Let me try to be more specific. A decade ago, the Institute for Advanced Studies in Culture at the University of Virginia produced “Culture of American Families.” (I wrote about the study in this column when it came out, “Responsible Conservatism,” February 2013.) Researchers identified four distinct family cultures: the Faithful, the Engaged Progressive, the Detached, and American Dreamers. Detached families are not very functional. They are broken, often burdened by poverty, drug abuse, violence, and other social problems. American Dreamers want their kids to move up the ladder. Often immigrant families, they take their cues from the dominant culture, working hard to meet expectations. But who sets the expectations? Who defines the dominant culture?
If you dive into the survey data, you immediately see that the political and cultural battles of recent decades are rooted in the conflict between the culture of the Faithful family and that of Engaged Progressives. I won’t go into detail here, but some data points are telling. Among the Faithful, Republicans outnumber Democrats four to one. Among Engaged Progressives, the reverse is true: Democrats outnumber Republicans four to one. Engaged Progressives champion “diversity” and “inclusion.” Parents want their children to have friends of different races and ethnic backgrounds. But there is one striking exception: Engaged Progressives do not want their children to be friends with Evangelical Christians.
Engaged Progressives versus the Faithful: Polarization in the United States is rooted in an ideological struggle between two strands of the American religious tradition, not in racial antagonisms or ethnic diversity.One strand is the conservative and populist Protestant tradition that goes back to Cane Ridge and the Second Great Awakening, supplemented today by conservative Catholics and Orthodox Jews. The other finds its roots in liberal Protestantism and its offshoots, such as Unitarianism, Transcendentalism, and the many movements of progressive reform that were sponsored by mainline Protestant churches in the early to mid-twentieth century.
By the 1960s, the liberal Protestant strand was becoming secularized, incorporating European traditions of secular progressivism. The conservative Protestant tradition likewise adopted secular elements, such as Cold War anti-communism and free-market economics. But in my estimation, there is a striking continuity in our cultural conflicts in the United States, running back at least a hundred years. That conflict is epitomized by the famous Scopes trial in 1925, when one of that era’s towering figures, William Jennings Bryan, endeavored to push back against the dehumanizing materialism of evolutionary science. The old and ailing Great Commoner did not go to Dayton, Tennessee, in order to debate school policy. He meant to put before the American public a spiritual choice and to argue for a view of man as created in the image of God.

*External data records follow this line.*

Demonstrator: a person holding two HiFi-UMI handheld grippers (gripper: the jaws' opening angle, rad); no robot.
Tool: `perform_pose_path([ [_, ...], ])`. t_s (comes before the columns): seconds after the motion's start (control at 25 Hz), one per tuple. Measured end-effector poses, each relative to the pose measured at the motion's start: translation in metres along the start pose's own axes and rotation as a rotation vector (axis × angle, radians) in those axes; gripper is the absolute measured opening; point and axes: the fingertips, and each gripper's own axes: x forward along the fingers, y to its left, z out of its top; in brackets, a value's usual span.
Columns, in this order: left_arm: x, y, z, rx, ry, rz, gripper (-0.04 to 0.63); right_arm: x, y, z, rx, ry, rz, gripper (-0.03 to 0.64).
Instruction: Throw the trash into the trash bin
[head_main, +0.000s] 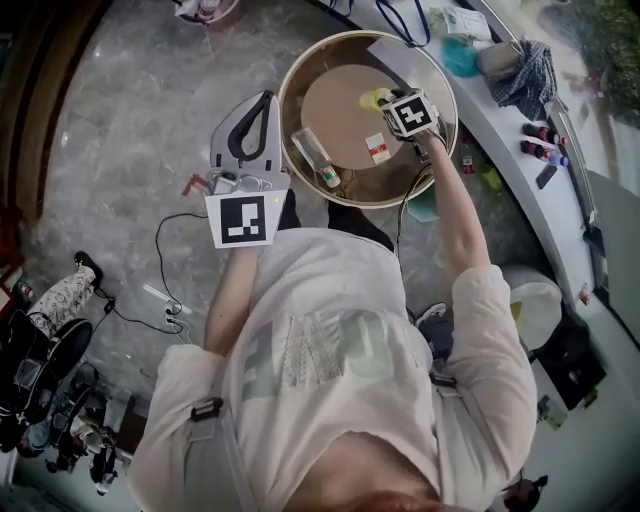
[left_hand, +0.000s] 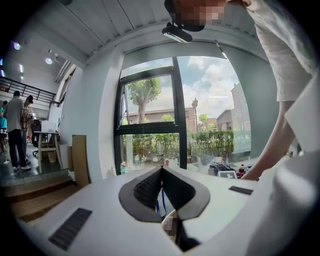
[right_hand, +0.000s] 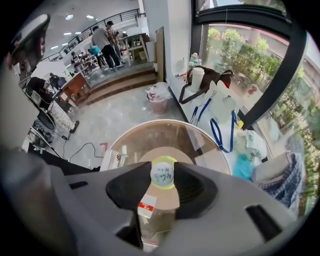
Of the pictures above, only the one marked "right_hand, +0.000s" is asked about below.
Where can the white green packets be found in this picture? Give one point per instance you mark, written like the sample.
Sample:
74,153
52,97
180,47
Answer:
250,145

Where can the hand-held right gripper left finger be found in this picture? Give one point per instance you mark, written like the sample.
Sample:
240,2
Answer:
100,200

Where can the teal cloth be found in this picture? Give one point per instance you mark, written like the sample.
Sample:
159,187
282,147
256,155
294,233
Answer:
242,166

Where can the row of ceiling lights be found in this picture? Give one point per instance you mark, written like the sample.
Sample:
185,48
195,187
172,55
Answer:
69,17

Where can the pink basket with plastic bag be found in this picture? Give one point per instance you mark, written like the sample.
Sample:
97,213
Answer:
160,106

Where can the light wooden table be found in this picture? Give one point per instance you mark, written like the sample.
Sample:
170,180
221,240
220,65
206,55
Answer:
135,37

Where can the brown cardboard sheet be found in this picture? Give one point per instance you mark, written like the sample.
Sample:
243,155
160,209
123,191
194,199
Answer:
160,55

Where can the black metal railing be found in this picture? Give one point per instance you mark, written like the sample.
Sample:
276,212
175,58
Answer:
120,14

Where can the small box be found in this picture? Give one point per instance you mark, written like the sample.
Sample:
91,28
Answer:
147,205

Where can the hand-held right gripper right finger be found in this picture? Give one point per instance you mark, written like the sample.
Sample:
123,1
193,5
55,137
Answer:
225,212

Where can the white paper cup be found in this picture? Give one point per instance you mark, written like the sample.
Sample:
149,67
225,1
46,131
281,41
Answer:
197,80

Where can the small yellow object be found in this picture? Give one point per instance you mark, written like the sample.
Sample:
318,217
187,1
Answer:
240,124

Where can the black window frame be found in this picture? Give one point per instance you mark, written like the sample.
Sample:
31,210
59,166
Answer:
275,87

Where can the yellow bottle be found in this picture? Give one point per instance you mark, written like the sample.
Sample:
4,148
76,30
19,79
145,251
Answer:
162,173

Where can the white badge cards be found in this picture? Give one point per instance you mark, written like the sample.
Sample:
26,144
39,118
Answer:
222,102

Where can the green white bottle pink cap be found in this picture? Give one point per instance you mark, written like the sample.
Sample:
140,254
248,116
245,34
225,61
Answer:
193,59

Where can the red-brown wooden table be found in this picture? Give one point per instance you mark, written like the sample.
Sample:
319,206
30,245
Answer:
75,87

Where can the wooden steps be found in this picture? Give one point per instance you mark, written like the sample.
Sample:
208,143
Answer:
120,83

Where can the blue plaid shirt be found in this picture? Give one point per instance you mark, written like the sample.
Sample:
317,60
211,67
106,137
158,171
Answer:
292,180

The polarization we are experiencing today is not new. To the contrary, our country has often been polarized along similar lines. These conflicts concern fundamental values. The spiritual choice that divides the woke from the anti-woke is not the same one Bryan framed, but it similarly implicates core beliefs about what it means to be human, as debates about transgender ideology make clear. It is hard to sustain a society embroiled in tense debates at this level. One disturbing aspect of today’s polarization is that many on the left seem to know this, and yet they escalate their demands.
As Aristotle observed, “Friendship seems to hold states together.” True friendship requires unanimity with regard to the highest good, which means that our nation has for a long time been riven in ways that threaten to tear us apart. And yet we as a nation have not only endured but in many respects prospered. This should give us some confidence that our present polarization, though daunting, need not foretell our doom.